▶ **WORK INSTRUCTIONS**
In the records below, find each line with "black" and copy it.

═════ RECORDED DATA

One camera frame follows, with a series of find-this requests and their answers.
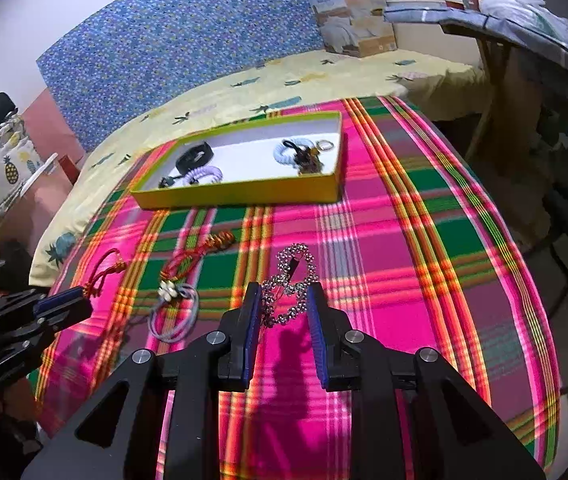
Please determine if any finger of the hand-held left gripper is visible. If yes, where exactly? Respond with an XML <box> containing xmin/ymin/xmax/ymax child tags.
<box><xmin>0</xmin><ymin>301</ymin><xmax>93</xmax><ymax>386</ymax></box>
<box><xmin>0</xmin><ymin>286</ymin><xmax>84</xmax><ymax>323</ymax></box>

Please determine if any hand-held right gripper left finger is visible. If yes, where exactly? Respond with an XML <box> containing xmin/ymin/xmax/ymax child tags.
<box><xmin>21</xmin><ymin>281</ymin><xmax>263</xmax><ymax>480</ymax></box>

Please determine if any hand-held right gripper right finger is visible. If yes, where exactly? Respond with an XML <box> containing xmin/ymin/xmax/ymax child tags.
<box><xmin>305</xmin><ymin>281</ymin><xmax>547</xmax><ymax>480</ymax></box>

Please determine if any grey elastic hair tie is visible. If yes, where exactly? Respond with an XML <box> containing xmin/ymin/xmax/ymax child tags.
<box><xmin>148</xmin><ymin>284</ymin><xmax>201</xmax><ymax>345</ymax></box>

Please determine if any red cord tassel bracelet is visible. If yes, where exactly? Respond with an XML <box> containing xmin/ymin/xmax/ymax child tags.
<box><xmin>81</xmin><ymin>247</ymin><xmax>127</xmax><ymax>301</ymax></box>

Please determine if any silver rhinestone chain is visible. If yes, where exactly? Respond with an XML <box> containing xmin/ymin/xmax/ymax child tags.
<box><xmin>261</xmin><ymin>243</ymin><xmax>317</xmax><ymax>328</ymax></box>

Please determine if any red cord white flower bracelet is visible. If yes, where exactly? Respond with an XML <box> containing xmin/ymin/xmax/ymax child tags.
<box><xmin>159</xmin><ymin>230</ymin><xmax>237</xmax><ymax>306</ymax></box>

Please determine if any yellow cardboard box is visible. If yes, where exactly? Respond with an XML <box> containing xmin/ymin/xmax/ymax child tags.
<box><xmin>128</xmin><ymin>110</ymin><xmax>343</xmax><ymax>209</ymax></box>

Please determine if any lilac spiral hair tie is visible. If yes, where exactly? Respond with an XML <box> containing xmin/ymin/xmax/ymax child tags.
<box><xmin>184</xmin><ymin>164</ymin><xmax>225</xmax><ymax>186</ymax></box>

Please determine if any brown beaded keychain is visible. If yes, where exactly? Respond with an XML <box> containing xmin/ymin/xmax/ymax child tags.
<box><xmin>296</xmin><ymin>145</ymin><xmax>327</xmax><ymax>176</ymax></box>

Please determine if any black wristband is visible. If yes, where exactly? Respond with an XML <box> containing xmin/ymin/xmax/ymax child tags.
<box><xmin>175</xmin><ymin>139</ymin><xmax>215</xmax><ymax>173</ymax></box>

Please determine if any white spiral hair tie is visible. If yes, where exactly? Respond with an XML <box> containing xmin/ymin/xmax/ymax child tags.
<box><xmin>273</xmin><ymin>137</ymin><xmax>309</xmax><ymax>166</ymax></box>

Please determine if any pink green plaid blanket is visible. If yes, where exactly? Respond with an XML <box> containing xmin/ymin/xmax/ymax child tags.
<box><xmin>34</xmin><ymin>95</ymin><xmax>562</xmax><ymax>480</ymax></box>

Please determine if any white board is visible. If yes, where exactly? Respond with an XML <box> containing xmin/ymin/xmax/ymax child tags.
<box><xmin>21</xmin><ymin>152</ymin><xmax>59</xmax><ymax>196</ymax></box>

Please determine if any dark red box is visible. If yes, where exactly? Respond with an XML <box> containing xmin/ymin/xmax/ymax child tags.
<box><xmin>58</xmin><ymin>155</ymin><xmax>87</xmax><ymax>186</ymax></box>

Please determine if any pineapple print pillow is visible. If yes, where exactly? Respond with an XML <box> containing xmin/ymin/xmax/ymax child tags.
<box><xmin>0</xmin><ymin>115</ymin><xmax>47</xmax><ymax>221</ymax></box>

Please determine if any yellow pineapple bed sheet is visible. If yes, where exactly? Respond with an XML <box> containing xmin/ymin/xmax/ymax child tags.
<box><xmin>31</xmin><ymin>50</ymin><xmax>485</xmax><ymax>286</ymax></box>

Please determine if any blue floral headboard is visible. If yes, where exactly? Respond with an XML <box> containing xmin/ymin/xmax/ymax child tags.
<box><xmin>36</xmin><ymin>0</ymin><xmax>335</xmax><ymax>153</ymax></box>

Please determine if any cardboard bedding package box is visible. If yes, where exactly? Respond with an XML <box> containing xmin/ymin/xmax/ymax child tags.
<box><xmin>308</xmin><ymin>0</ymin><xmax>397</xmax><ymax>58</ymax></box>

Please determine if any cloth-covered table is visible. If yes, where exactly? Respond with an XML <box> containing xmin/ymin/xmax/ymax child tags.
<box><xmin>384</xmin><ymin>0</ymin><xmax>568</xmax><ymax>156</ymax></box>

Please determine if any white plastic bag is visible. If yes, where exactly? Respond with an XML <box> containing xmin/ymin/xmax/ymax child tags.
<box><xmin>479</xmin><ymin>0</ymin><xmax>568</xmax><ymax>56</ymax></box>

══════════
═════ RECORDED DATA

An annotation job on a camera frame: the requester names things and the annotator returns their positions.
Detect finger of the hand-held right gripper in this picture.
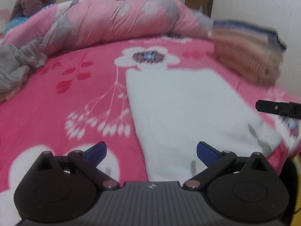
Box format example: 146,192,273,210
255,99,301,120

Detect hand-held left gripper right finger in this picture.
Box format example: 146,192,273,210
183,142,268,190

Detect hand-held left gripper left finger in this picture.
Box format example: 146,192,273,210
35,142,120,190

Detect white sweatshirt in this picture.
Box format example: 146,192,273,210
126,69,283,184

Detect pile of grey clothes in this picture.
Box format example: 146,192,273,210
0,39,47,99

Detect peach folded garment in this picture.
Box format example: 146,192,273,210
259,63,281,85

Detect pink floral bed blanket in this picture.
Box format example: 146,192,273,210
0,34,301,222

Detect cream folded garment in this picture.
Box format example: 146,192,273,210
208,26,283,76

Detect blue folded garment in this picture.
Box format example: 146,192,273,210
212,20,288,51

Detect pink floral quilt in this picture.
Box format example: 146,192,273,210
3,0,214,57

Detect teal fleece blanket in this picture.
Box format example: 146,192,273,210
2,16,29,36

══════════
═════ RECORDED DATA

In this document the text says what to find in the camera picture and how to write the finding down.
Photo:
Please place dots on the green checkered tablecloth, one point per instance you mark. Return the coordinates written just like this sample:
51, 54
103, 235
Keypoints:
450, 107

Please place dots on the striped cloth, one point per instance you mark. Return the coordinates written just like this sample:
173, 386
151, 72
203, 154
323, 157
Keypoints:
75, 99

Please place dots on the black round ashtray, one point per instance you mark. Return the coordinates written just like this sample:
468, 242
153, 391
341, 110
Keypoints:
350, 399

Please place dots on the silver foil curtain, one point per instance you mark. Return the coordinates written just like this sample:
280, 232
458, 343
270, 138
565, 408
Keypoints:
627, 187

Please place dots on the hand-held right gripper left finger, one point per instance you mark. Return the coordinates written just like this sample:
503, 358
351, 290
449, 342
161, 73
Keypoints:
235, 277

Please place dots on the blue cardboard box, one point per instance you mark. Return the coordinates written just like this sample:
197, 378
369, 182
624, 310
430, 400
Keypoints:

══════════

▶ **EXERCISE ANSWER**
Please determine if any black wristband is visible. If yes, where exactly? Respond with an XML <box> containing xmin/ymin/xmax/ymax child tags.
Please place dots on the black round ashtray, one point per instance you mark. Return the coordinates written just like this sample:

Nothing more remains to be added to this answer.